Nestle's Asia ops to see high growth

  • Business
  • Monday, 21 Jul 2003

“THOUGH you be swift as the wind, I will beat you in a race,” says the tortoise to the hare in Aesop’s famous fable. 

Nestle’s operation in the Asia-Oceania-Africa (AOA) zone is the ‘hare’, a fast mover which nonetheless fails to outstrip its counterparts in the Americas and Europe zones in terms of sales. AOA contributed a mere 16.7% to Nestle group sales last year, despite having 72% of the world’s population. So what’s the reason? 

Tom Freitag

No, the AOA managers have not been napping. It’s just that the other regions get sales boosts from Nestle’s mergers and acquisitions. Going by real internal growth (RIG), AOA has sprinted ahead of the other regions for years. 

Nestle S.A. vice-president (corporate communications) Francois Xa- vier Perroud put it this way: “The real take-off of the Asian economies basically happened in the last 20 years. We’re growing there, but we’re growing at a slower rate than the other continents because in the other continents we made acquisitions – Rowntree, Carnation, Buitoni, Purina. It basically hasn’t happened in most of Asia because there have not been big food firms for sale.” 

The latest high-profile acquisition was the US$2.8bil takeover of Dreyer’s Grand Ice Cream Inc, which would fuel Nestle’s sales growth in the US. 

Perroud was speaking during lunch in Vevey with the Malaysian press and Nestle vice-president Thomas Schelling who oversees the Asean, South Asian and Korean markets. 

Perroud continued: “Thomas has a very hard job.
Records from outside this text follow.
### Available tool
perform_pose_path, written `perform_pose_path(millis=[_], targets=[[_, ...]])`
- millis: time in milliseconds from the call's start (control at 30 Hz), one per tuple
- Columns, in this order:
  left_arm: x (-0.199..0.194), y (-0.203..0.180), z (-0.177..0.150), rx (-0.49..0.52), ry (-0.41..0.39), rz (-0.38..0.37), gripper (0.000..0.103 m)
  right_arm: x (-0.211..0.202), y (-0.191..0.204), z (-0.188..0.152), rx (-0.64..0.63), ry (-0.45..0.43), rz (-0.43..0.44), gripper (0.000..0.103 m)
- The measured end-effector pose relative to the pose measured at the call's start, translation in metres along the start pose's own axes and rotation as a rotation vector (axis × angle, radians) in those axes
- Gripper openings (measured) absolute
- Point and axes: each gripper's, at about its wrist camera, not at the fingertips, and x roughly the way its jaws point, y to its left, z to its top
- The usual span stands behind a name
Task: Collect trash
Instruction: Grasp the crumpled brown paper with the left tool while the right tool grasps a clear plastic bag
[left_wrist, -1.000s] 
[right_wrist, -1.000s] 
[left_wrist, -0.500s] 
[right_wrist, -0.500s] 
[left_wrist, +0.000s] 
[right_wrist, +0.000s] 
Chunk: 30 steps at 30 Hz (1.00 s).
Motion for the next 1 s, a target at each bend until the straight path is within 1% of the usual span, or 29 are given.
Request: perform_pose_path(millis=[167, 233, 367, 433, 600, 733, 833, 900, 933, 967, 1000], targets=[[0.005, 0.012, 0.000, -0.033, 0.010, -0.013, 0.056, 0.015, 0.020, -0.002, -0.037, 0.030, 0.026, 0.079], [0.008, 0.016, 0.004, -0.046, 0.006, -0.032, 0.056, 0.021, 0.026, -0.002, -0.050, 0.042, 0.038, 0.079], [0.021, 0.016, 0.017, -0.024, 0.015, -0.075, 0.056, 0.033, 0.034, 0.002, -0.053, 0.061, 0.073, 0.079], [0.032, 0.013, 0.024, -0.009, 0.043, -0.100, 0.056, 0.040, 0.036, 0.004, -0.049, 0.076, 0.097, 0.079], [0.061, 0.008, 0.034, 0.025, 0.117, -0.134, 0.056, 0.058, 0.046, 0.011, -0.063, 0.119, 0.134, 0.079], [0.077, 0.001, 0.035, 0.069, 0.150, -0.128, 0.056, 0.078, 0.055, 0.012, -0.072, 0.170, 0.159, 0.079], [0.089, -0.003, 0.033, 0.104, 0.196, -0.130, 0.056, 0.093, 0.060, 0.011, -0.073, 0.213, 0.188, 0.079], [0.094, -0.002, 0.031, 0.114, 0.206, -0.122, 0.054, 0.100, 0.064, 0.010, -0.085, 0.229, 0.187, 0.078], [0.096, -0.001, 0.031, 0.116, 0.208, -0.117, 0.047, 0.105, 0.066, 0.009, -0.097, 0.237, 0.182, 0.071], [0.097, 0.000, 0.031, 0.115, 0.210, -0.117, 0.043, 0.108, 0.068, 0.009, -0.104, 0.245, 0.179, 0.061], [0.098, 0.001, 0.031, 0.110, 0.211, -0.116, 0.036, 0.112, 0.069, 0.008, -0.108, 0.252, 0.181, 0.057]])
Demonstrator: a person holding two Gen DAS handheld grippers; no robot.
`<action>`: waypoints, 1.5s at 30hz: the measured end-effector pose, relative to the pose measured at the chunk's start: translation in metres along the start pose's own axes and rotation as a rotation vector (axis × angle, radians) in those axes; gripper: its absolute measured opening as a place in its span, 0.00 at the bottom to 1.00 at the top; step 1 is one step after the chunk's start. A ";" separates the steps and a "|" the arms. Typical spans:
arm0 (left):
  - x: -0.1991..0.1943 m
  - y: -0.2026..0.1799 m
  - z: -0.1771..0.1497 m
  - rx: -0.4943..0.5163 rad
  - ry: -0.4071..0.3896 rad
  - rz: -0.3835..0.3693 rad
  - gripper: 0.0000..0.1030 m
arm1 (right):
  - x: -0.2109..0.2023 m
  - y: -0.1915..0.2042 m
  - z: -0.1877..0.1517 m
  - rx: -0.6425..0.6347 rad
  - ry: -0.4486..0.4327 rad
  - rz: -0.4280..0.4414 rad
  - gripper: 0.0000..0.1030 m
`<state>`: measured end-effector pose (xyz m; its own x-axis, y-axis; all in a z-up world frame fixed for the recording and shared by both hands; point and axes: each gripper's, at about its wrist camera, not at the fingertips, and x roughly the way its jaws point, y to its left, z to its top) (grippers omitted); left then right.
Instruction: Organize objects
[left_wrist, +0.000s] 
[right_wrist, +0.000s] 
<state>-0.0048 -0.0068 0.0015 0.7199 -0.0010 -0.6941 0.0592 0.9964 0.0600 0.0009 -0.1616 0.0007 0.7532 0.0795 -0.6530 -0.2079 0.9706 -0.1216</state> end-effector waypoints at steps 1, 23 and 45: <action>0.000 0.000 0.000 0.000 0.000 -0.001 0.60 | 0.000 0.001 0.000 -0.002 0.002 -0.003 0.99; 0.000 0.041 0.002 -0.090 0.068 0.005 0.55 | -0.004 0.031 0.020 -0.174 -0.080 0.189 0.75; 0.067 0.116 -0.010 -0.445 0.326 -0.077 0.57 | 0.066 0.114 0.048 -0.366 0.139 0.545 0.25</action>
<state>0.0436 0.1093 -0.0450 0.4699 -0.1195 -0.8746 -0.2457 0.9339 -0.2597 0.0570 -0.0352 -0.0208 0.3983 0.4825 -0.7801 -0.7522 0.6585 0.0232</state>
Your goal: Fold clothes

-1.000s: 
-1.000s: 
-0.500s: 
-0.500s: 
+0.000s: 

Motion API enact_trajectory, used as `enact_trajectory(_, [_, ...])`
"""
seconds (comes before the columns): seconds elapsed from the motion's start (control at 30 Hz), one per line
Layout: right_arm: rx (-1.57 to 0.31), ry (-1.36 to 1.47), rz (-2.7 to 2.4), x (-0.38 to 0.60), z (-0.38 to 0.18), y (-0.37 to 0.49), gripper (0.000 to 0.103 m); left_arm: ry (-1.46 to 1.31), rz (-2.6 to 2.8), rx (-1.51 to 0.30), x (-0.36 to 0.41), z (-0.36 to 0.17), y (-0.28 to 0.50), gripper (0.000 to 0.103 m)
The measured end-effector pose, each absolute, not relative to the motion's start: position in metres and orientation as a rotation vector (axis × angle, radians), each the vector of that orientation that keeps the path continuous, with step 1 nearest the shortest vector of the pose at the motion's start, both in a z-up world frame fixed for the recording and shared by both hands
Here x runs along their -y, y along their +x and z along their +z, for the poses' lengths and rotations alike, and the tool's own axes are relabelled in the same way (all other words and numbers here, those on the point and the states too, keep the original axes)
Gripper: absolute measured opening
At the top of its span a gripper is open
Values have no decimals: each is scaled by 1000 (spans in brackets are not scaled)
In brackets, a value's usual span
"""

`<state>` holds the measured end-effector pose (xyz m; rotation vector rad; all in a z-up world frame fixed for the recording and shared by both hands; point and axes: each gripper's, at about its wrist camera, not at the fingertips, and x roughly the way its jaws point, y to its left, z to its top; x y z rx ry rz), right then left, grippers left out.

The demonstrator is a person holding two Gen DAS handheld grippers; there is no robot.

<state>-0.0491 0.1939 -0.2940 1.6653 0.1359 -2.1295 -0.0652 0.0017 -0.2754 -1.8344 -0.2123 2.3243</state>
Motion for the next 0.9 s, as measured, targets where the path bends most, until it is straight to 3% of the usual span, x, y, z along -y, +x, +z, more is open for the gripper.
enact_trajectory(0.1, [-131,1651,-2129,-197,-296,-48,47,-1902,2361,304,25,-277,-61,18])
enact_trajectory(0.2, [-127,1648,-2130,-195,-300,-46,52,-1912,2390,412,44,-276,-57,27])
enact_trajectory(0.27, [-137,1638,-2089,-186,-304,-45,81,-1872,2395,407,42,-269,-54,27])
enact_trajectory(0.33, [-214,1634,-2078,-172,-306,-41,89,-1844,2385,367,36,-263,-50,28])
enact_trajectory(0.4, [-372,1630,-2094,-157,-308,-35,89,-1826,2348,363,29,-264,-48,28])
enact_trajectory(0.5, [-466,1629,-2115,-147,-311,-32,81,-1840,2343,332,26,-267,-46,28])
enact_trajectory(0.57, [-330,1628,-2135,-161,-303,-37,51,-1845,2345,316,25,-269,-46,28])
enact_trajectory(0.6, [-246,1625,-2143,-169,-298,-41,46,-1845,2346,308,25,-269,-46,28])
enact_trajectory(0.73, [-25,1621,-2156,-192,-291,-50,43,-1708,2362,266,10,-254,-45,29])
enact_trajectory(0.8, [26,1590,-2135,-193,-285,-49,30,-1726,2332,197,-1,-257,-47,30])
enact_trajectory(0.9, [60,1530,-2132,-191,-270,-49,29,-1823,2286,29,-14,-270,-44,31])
They (the AOA operation) are working their buns off, having nice growth, and then comes another opportunity like Dreyer’s which, in one fell swoop, adds US$1.4bil sales (to Zone Americas).” 

But it’s a matter of time before AOA moves to the fore. “We’re running out of big acquisitions we can make,” Perroud said, adding that Nestle expected a very strong organic growth in virtually all of Asia. 

Thomas Schelling

In an interview, StarBiz asked Schelling about AOA’s target. He replied: “I guess we should be ambitious and say that AOA over the years would have to generate at least a third of Nestle’s turnover, barring big acquisitions.”  

And when will that happen? “If the Nestle world remains as is and we can drive the growth, I guess we should catch up in the next 10 to 15 years,” he said. 

Schelling pointed to the 2.4 billion consumers in China and India combined. “These are two countries where we have substantial growth and we are still at the very beginning. We can say that it’s not a question of whether, but a question of when China will be Nestle’s biggest market in the world,” he said. 

“And the third largest market is Indonesia, with 220 million people. So we are focusing on these areas where there are high populations and where Nestle is, relatively speaking, still weak.” 

China, which contributed sales of 1bil Swiss francs (RM2.8bil), was Nestle’s 15th largest market last year. India and Indonesia aren’t even listed as principal markets in Nestle’s Management Report 2002. 

In terms of products, bottled water and ready-to-drink tea and coffee are areas of opportunity for Nestle in Asia, according to Nestec Ltd assistant vice-president (coffee and beverages strategic business unit) Anthony Aves. 

He noted that Nestle Waters had big plans for Asia and Nestle had been very aggressive in expanding its bottled water operations throughout Asia.